■ SOURCE DATA:
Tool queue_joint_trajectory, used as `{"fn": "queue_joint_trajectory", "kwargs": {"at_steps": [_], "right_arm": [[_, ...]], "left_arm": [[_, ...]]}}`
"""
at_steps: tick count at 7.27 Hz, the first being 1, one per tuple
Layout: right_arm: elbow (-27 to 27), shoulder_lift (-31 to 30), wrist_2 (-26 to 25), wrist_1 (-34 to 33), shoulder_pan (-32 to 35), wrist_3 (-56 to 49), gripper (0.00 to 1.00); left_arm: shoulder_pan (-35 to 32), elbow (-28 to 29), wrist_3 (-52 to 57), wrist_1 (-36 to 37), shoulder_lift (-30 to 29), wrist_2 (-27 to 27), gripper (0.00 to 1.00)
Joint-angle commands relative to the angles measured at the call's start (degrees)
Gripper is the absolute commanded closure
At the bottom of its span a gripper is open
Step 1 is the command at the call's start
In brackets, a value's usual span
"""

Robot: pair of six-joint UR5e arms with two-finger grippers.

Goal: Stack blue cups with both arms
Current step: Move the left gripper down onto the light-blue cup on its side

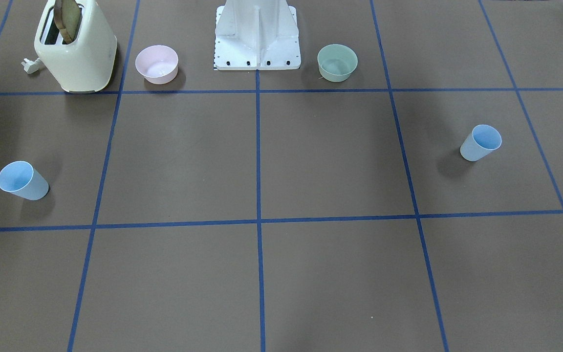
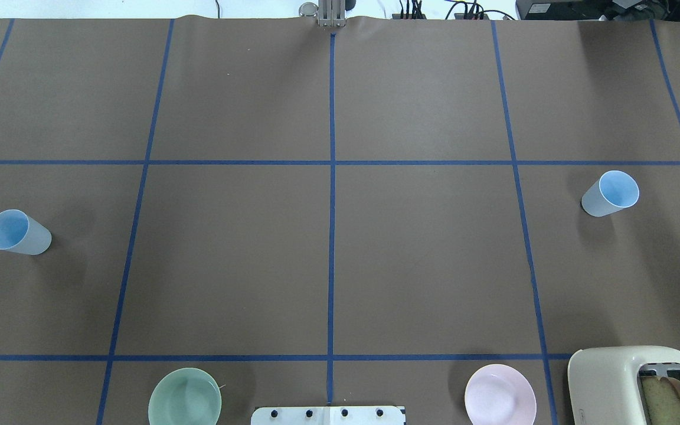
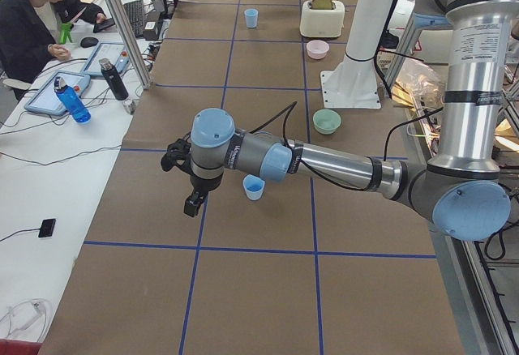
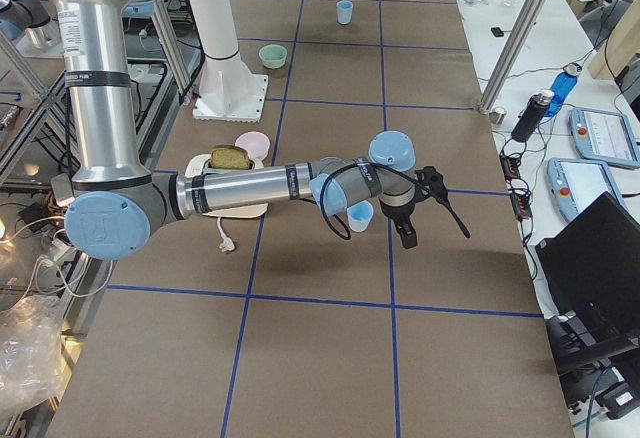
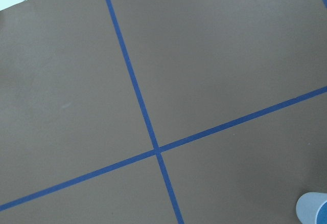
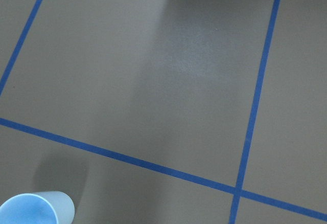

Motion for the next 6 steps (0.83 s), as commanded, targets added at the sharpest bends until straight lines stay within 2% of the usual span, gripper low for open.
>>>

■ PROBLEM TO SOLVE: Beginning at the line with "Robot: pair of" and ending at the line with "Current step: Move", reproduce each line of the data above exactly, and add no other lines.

■ ANSWER SECTION:
Robot: pair of six-joint UR5e arms with two-finger grippers.

Goal: Stack blue cups with both arms
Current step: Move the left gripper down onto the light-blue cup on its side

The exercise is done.